I did stink. I hadn’t been paying much attention to that stuff. I took a quick shower and went to find Mom. She was doing the last of the dishes. I came up behind her and hugged her too, told her I loved her. She turned around looking scared, asked me if everything was okay, was I doing all right? I shoved my hands into my pockets and said, sure, I was fine. Why? I mean, I was worried about Daniel and all, but I was fine. Was she?

The way she was looking at me, you’d think instead of telling her I loved her, I’d just stuck a knife in her gut and was twisting it around. She didn’t say anything for a long while, just kept her eyes on me like we were having this whole conversation without saying a thing: that she loved me and always would, that she felt responsible for fucking up my life even though she didn’t know what she’d done wrong, that she wondered was there anything, anything at all she could do now to change things? Because she would do it, whatever it was. She would.

When she’d looked long enough to know that the pieces had all been played, that the outcome was certain and there was nothing to do but bear it, she said, “Yeah. I’m okay.”

“I’m glad, Mom. I’m glad.”

“You seem tired. Get some rest,” she said, and went back to the dishes.

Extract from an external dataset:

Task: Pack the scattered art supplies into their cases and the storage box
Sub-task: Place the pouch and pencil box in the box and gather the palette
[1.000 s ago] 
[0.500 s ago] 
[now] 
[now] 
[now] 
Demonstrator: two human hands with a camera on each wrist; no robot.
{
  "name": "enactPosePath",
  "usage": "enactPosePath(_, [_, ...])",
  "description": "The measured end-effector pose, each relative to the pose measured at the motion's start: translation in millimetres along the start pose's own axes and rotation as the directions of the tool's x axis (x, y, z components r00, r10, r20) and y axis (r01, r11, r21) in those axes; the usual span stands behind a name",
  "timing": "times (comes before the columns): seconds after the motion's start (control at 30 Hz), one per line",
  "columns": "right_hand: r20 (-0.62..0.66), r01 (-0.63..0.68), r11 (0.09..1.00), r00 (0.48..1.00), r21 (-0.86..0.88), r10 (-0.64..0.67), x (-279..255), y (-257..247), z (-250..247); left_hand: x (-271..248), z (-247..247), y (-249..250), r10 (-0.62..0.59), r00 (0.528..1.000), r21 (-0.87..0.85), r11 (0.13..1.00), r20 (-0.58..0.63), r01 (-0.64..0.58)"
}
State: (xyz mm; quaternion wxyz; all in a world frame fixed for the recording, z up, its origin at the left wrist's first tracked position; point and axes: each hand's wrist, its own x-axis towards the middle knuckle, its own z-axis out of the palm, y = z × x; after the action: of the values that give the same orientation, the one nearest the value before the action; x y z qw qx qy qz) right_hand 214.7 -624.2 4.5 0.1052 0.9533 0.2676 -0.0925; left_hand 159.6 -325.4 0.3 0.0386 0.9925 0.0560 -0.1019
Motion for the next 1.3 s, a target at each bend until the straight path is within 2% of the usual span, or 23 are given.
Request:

When I got to the kitchen door, I stopped and said, “Good night, Mom.”

She nodded, but she didn’t turn to me, and she didn’t say good night.

62

After a month of ignoring my calls, Peter agreed to let me stop by. Though he pled not guilty to soliciting a minor, there was little doubt as to his guilt, and he made no attempt to salvage his position. Carol Marsten let it slip that five years earlier he’d been arrested with a prostitute. That time, he’d managed to keep his record clean with a pretrial diversion.

When I entered his house on a late-April morning, I was stunned to find it all but empty, only two folding chairs and his old recliner left. He patted the recliner and drew up a chair.

“Elaine and the girls got the rest. I wanted them to have it.”

“When did this happen?”

He thought back. “Remember that night you stopped by? The night I said Josie was here?”

I nodded.

“Elaine and the girls had left a few days before that. She’d already taken some furniture. I didn’t want you seeing my house torn apart. I kept thinking they’d come back.”